For those of us counseling pregnant patients, it also creates an unnerving gray area around what we could be prosecuted for. Is it safe to mention abortion as an option when it’s best for the patient’s health, or even to say the word “abortion” or “termination” during a consultation anymore? To recommend it from a physician’s perspective? To answer questions they have about the option? To give them resources for where else they can go?
The reality is that we found ourselves asking, “What could we be sued for, maybe even arrested for?” Medical workers are highly trained, but it is not as though we received a month off for retraining. The new law elbowed its way into the middle of a work week, as doctors and nurses juggling crises found themselves with a new, ill-defined dilemma.
While the risk of saying the wrong thing in a consultation was palpable, I also felt that my patients were in danger if they weren’t getting the appropriate counseling. As a medical professional, my job has always been to ensure the health of my patients. Thoroughness meant clearly presenting all options to a patient so that they can choose what is best for themselves, regardless of my own personal beliefs. Barred from counseling patients about termination, I felt like I was indirectly giving an opinion when I should have been giving options.
My colleagues and I became afraid even of situations in which termination of a pregnancy would previously have been considered a medically necessary choice for the patient, rather than an “elective” procedure. Some of these include:
- Ectopic pregnancy, a life-threatening condition in which the embryo implants somewhere other than the uterus, usually in a Fallopian tube
- A patient’s water breaks before the fetus viability window, around 24 weeks
- A patient has a psychological medical condition (for instance, PTSD as a result of rape) that leaves them unable to care for themselves, much less a newborn baby, and carrying the child to term may worsen their condition
- A patient has a physical condition that would be worsened by carrying a fetus to term (for instance, severe heart conditions, chronic kidney diseases or severe diabetes)

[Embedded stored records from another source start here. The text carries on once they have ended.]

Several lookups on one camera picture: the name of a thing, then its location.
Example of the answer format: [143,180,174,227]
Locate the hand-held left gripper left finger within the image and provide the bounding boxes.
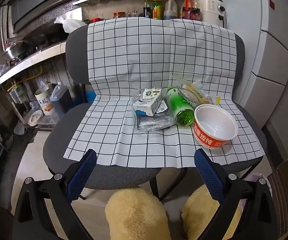
[13,149,98,240]

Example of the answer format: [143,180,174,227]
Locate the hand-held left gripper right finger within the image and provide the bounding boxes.
[194,149,279,240]

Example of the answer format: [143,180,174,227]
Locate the green plastic bottle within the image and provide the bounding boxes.
[166,86,195,127]

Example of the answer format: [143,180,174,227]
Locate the clear crinkled plastic wrapper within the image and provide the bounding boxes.
[178,80,221,105]

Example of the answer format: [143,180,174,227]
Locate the red white paper bowl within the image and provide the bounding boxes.
[193,104,239,149]

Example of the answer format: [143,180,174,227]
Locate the grey office chair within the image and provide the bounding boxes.
[43,22,268,202]

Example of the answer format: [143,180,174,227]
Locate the person's right leg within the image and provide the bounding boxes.
[181,185,224,240]

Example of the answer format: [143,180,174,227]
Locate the yellow fluffy slippers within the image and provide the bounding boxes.
[105,187,172,240]

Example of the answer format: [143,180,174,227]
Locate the white round bowl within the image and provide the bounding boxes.
[28,110,45,127]

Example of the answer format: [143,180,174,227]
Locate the clear plastic tray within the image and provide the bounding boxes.
[133,100,177,133]

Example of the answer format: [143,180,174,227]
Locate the dark blue-capped oil jug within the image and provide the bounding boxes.
[49,82,74,117]

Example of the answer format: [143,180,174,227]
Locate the cream printed tin can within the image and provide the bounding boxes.
[35,83,55,116]

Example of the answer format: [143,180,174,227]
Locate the white green milk carton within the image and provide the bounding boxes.
[133,88,163,117]

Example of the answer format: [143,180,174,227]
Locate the grey gas valve box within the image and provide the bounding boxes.
[9,84,27,103]

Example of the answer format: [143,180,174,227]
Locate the white kitchen counter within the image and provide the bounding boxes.
[0,41,67,90]

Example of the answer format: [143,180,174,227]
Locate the white black-checked cloth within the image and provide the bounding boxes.
[63,17,266,168]

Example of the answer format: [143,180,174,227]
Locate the steel cooking pot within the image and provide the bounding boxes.
[3,41,29,61]

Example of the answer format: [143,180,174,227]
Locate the white refrigerator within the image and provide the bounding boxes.
[216,0,288,157]

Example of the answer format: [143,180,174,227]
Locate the white plastic bag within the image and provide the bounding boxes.
[54,15,87,34]

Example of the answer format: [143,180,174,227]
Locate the dark red-labelled jar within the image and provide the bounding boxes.
[181,7,201,21]

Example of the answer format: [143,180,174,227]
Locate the white soymilk maker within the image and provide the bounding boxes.
[196,0,227,28]

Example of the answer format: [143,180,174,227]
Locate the dark vinegar jug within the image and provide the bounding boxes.
[163,0,182,20]

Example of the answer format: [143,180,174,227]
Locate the green yellow-capped bottle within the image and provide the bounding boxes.
[152,0,164,20]

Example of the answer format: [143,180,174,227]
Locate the steel range hood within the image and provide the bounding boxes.
[3,0,81,34]

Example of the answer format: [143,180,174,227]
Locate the clear cooking oil bottle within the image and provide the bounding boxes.
[183,0,197,12]

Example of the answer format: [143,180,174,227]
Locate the dark soy sauce bottle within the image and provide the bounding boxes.
[143,0,153,19]

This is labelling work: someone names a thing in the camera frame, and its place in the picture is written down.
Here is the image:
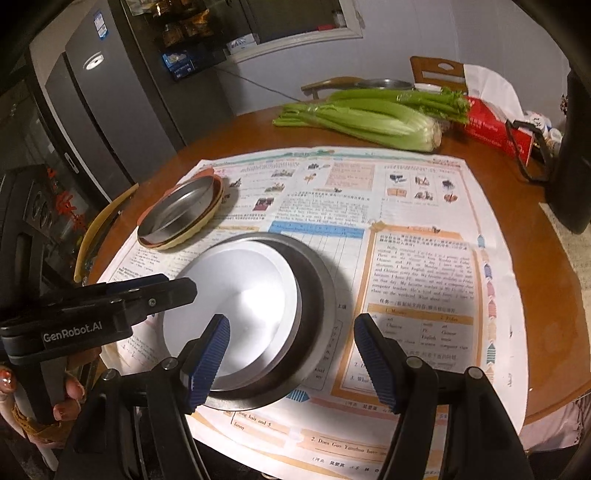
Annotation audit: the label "small steel plate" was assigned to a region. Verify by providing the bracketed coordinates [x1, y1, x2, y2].
[137, 176, 218, 244]

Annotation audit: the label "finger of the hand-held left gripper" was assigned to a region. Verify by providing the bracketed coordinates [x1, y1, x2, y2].
[46, 273, 170, 302]
[111, 277, 199, 326]

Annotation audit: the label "white flat box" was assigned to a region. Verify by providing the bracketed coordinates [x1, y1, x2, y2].
[226, 33, 259, 51]

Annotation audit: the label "wooden chair with cutout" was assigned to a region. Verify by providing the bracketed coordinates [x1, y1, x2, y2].
[410, 56, 467, 90]

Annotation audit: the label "orange plastic plate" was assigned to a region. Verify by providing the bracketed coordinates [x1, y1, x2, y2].
[139, 168, 225, 247]

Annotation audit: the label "white framed window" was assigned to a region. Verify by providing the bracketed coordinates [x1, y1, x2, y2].
[222, 0, 365, 58]

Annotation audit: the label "white crumpled bags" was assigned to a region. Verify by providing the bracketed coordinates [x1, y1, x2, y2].
[522, 111, 564, 153]

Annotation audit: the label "red tissue box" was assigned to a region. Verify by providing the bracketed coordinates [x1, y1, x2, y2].
[462, 64, 534, 167]

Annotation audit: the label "celery bunch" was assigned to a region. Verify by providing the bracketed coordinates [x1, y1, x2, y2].
[272, 102, 443, 153]
[328, 88, 472, 125]

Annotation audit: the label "steel basin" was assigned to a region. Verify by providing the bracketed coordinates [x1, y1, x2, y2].
[358, 78, 414, 90]

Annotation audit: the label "yellow plastic plate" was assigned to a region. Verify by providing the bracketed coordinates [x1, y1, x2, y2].
[139, 178, 227, 251]

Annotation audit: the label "person's left hand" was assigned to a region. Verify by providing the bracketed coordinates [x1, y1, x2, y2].
[51, 346, 102, 423]

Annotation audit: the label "blue box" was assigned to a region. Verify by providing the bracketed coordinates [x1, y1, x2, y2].
[161, 50, 195, 79]

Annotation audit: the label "wall cable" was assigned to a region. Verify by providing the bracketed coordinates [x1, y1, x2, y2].
[215, 67, 305, 100]

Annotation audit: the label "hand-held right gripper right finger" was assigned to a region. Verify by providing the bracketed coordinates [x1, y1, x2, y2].
[353, 313, 522, 480]

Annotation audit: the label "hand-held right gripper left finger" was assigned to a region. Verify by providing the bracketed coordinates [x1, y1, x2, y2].
[55, 313, 232, 480]

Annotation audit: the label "black storage rack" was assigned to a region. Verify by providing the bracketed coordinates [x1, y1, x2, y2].
[152, 0, 232, 81]

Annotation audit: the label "glass door with red decorations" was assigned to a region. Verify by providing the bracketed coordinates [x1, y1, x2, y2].
[0, 55, 112, 278]

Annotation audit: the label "grey refrigerator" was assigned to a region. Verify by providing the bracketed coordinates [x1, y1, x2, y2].
[30, 0, 236, 204]

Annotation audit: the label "large steel bowl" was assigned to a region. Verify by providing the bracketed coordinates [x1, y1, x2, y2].
[159, 233, 338, 411]

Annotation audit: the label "printed newspaper sheet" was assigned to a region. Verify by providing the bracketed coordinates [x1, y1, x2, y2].
[85, 147, 529, 476]

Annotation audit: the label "black carry strap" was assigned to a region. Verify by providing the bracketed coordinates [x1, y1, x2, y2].
[505, 119, 561, 182]

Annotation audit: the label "black thermos bottle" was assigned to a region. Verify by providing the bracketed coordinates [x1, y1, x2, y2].
[549, 69, 591, 235]

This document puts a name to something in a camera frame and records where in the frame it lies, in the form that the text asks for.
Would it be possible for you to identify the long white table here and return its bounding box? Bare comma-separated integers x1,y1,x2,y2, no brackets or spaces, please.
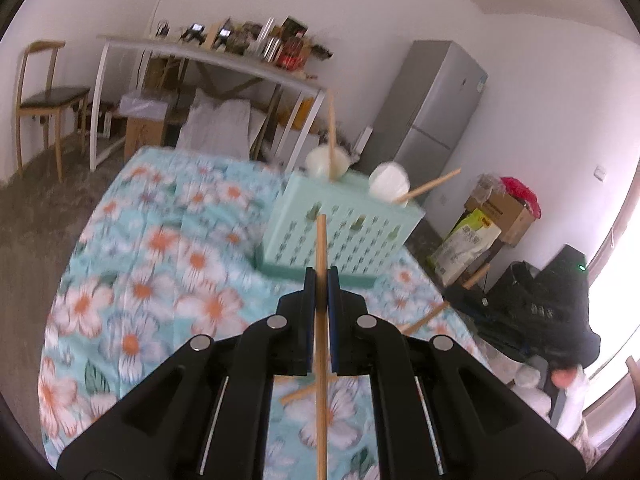
90,35,333,176

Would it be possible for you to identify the slim wooden chopstick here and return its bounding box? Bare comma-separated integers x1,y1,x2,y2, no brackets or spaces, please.
392,168,462,204
326,89,338,181
461,264,492,290
280,384,321,405
398,302,450,335
314,214,330,480

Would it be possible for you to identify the white cloth sack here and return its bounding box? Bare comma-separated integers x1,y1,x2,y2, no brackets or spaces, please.
179,89,253,158

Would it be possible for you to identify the wooden chair dark seat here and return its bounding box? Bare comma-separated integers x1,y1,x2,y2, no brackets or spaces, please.
14,41,92,184

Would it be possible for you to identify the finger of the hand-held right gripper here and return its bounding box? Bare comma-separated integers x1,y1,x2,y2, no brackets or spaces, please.
444,284,502,324

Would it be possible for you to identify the silver refrigerator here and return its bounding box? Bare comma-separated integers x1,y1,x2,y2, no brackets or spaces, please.
357,40,489,193

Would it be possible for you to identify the yellow carton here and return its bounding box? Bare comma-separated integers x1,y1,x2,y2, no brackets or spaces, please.
285,95,317,134

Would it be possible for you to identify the floral light blue blanket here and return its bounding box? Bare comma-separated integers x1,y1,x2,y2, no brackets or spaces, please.
39,146,493,480

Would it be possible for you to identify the white plastic ladle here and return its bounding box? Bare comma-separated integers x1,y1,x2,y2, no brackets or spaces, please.
306,145,352,182

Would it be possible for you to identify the cardboard box plastic wrapped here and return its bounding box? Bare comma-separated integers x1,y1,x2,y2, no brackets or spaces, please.
120,91,173,161

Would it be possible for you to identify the white microwave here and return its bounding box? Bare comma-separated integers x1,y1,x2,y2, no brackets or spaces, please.
92,102,119,139

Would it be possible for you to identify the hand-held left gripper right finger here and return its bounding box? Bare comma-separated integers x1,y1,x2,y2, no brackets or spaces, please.
326,266,587,480

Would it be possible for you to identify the mint green utensil holder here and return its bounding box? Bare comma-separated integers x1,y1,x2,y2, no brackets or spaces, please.
254,170,426,290

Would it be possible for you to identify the tall clear cup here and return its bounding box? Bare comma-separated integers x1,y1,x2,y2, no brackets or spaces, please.
259,17,277,57

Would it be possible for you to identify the red soda bottle pack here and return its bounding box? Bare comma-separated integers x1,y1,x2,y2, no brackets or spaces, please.
277,35,309,69

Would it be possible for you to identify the yellow green printed sack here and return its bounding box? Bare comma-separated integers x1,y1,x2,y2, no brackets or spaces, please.
427,208,502,286

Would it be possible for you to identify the white rice paddle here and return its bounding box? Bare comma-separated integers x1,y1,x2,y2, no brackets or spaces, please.
368,161,411,204

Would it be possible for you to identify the pink fluffy clothing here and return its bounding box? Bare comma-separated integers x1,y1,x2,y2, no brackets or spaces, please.
495,355,556,426

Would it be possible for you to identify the red cloth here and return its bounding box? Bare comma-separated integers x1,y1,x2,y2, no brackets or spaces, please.
500,176,542,221

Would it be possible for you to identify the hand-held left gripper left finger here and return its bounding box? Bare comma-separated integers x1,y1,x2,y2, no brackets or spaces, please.
56,266,319,480

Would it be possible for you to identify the large cardboard box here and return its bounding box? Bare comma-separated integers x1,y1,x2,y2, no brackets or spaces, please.
464,175,536,247

- A patient’s treatment plan would cause harm to a developing fetus, and delaying treatment could be detrimental to the health of the patient (for example, cancer treatments such as chemotherapy, surgery or radiation therapy)
These are just a few examples of situations in which terminating a pregnancy can be a positive choice for a patient’s health. Because the law felt unclear, I found myself repeatedly going to my higher-ups to find out whether I was allowed to intervene or whether it would be considered an abortion. Efficiency suffered. Still, it felt taboo even to discuss the subject amongst ourselves.

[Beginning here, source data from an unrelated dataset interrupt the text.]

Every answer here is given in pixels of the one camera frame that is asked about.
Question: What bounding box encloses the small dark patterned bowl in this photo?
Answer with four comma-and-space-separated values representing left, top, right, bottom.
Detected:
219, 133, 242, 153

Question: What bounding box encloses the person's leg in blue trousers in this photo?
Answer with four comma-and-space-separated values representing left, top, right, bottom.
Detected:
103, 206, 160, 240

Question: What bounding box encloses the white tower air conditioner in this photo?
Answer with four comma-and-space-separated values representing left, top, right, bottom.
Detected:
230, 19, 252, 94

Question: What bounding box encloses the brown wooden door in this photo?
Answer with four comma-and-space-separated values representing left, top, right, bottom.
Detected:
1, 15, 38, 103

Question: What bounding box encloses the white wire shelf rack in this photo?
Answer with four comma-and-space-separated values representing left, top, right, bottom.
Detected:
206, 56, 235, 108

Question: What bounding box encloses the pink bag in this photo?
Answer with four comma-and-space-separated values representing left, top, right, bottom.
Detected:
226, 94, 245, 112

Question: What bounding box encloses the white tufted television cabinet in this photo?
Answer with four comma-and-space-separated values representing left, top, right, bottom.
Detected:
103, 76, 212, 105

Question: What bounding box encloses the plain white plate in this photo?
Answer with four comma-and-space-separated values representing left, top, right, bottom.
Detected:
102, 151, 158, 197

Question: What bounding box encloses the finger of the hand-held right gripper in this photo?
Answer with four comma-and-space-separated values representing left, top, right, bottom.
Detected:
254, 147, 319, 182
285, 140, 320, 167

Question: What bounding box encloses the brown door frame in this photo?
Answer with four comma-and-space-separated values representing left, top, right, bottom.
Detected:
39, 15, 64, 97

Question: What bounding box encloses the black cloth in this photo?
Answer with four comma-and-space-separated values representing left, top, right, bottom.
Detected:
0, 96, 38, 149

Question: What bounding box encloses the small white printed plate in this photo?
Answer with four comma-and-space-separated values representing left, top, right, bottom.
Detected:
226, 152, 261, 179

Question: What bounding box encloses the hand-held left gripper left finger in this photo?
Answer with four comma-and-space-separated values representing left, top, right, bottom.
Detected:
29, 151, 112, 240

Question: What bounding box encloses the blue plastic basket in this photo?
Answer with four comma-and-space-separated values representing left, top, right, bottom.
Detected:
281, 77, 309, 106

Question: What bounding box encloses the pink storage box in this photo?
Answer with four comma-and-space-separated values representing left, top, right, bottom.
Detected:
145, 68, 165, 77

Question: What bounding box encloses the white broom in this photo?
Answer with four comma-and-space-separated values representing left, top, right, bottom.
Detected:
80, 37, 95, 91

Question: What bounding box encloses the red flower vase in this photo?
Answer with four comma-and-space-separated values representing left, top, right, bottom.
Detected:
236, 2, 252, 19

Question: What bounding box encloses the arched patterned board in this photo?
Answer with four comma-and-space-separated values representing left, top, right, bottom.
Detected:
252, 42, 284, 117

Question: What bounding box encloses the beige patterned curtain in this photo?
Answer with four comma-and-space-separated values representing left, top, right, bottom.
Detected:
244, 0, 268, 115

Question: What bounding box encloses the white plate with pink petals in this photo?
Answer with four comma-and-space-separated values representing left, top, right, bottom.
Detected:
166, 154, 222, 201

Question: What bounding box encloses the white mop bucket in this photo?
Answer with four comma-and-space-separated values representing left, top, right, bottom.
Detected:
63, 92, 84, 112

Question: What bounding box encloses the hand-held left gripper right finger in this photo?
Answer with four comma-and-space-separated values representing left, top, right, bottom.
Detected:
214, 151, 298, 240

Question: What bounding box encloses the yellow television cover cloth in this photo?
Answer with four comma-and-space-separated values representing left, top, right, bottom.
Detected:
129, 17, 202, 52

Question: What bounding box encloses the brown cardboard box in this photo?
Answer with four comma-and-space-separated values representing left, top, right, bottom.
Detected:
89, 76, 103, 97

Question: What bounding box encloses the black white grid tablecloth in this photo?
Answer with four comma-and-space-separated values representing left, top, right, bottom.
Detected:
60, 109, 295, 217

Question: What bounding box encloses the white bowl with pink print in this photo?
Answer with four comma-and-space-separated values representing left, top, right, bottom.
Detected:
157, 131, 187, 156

Medical training programs typically give medical professionals a chance to opt out of training for termination and to receive alternative training if they prefer. As an obstetrician/gynecologist, you can decide not to perform elective abortions, or to simply provide patient counseling. You can guide your practice any way you want, and you are never forced to do anything you don’t agree with or feel comfortable doing.

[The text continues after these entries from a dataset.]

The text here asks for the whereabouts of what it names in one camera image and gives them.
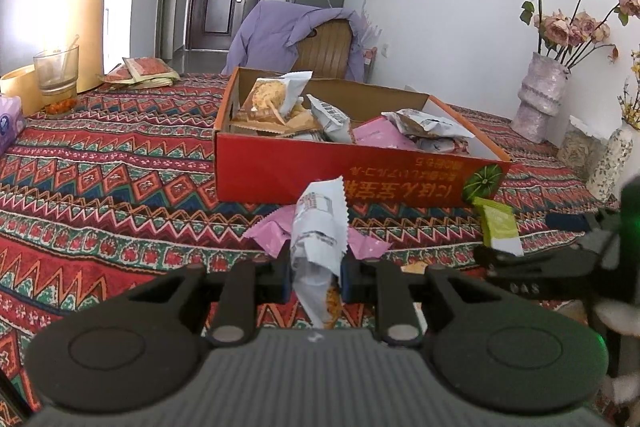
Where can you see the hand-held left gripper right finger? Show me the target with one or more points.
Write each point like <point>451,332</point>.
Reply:
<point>347,279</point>

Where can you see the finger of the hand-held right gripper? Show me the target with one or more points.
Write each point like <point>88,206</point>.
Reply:
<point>520,259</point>
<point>565,222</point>

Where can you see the floral print vase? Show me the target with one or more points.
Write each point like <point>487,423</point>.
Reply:
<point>610,167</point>

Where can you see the pink grey ribbed vase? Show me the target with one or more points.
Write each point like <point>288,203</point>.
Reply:
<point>540,97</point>

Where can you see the rack with bottles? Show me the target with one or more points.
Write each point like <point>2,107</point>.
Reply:
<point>370,37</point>

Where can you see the wooden chair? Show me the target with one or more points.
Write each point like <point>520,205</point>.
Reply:
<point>325,49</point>

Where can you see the plain white snack packet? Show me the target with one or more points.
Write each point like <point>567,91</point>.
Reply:
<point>440,146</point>

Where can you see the yellow thermos jug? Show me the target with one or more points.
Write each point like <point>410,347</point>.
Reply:
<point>80,32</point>

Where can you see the purple tissue pack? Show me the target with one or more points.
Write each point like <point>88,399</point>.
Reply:
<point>10,127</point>

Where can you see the purple jacket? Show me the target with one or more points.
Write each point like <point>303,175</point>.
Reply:
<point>270,37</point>

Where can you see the small green snack packet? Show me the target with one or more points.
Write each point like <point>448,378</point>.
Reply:
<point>500,222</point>

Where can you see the patterned red tablecloth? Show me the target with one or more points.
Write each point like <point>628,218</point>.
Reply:
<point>125,187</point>

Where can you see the yellow flower twigs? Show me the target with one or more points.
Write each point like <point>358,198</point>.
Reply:
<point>632,97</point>

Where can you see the clear jar with white lid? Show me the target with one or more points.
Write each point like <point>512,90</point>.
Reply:
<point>580,149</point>

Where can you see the red patterned pouches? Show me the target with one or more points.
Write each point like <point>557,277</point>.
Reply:
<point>145,69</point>

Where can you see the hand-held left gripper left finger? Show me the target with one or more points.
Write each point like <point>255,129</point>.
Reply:
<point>286,279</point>

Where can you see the red cardboard box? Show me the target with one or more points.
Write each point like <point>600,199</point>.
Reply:
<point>350,177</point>

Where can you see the orange cracker snack packet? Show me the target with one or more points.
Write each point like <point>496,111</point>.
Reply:
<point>412,268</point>
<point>270,97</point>

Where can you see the silver cracker snack packet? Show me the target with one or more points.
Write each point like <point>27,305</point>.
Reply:
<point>320,227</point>

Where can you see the glass cup with tea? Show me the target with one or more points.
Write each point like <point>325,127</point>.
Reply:
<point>57,72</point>

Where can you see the yellow round container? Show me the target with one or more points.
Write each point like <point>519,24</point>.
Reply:
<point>17,89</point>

Laws like Texas SB8, on the other hand, restrict how we can practice medicine and counsel our patients. Instead of presenting all the options to them, our imposed silence leaves them to seek counsel elsewhere and find their own way to get past these laws. When you leave patients uninformed and responsible for finding their own way, you put them in danger.
Texas SB8 set the tone for other anti-abortion legislatures when it comes to restrictions, bans and “trigger laws” — abortion bans that would immediately go into effect following the overturn of Roe v. Wade, which took place in June of 2022 when the Supreme Court released the majority opinion for Dobbs v. Jackson. It’s an example of how legislation at the local level ultimately affects what happens on the national level.
For those who want to see change, that’s good news, too. Local politics are the lever by which informed citizens can move mountains, regardless of how far we are from Capitol Hill. Whether it’s forming a protest, writing to your elected officials, or learning more about how these laws are written, argued and passed, what you do trickles up. The laws passed in Congress and at your state capitol, whether uplifting or oppressive, directly impact each of us. In this critical moment, we should each take every chance to have an impact on how those laws are made.
Sharrón L. Manuel, MD, PhD ’13, is a reproductive endocrinology and infertility fellow at the University of Cincinnati. She previously practiced general obstetrics and gynecology in El Paso, Texas, where she also conducted research focused on women’s health.